ABOUT THIS EXERCISE: Extract exactly and only the lines of the data below, starting at the line with "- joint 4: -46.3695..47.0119" and stopping after the final line.

EXERCISE DATA:

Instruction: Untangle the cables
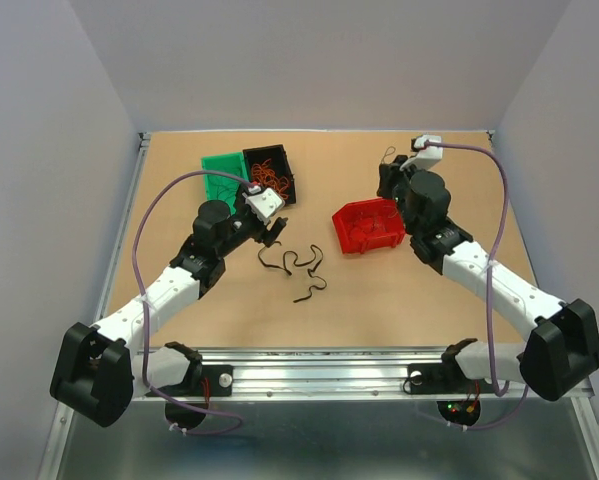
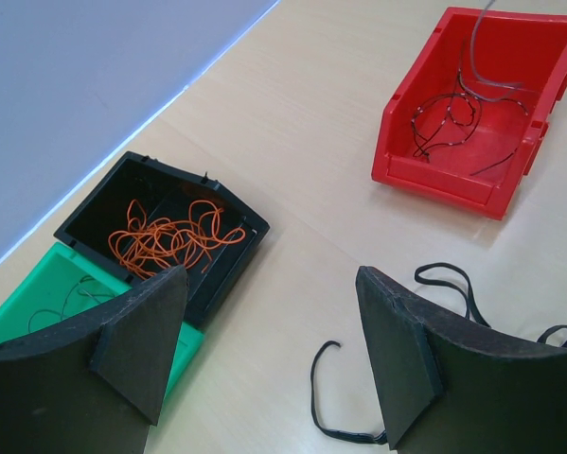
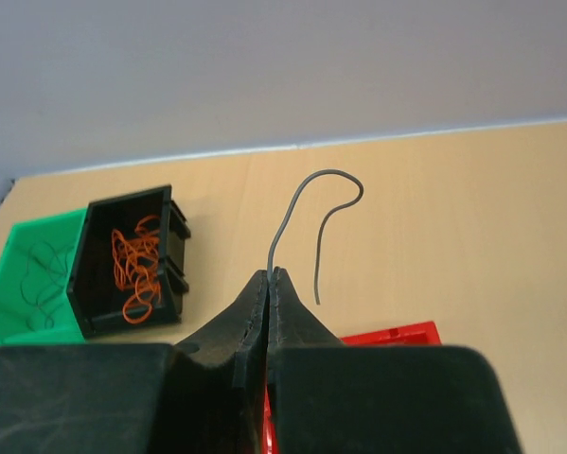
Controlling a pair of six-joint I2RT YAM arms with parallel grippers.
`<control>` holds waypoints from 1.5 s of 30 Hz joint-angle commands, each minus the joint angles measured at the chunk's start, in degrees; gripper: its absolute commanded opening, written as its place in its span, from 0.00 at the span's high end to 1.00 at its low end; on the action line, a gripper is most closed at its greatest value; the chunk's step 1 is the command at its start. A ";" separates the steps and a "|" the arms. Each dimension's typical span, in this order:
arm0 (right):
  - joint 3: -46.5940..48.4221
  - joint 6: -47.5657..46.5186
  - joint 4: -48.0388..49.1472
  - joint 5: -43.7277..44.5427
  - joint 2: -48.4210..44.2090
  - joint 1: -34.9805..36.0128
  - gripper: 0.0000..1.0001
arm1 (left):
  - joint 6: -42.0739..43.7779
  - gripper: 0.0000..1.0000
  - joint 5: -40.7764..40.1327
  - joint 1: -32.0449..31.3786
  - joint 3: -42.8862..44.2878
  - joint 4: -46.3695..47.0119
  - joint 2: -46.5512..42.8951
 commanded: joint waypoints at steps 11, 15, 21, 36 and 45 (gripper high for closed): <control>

OUTPUT:
  - joint 4: -46.3695..47.0119
  - joint 2: -46.5512..42.8951
 commanded: joint waypoints at steps 11, 15, 21, 36 and 45 (gripper high for closed): <control>

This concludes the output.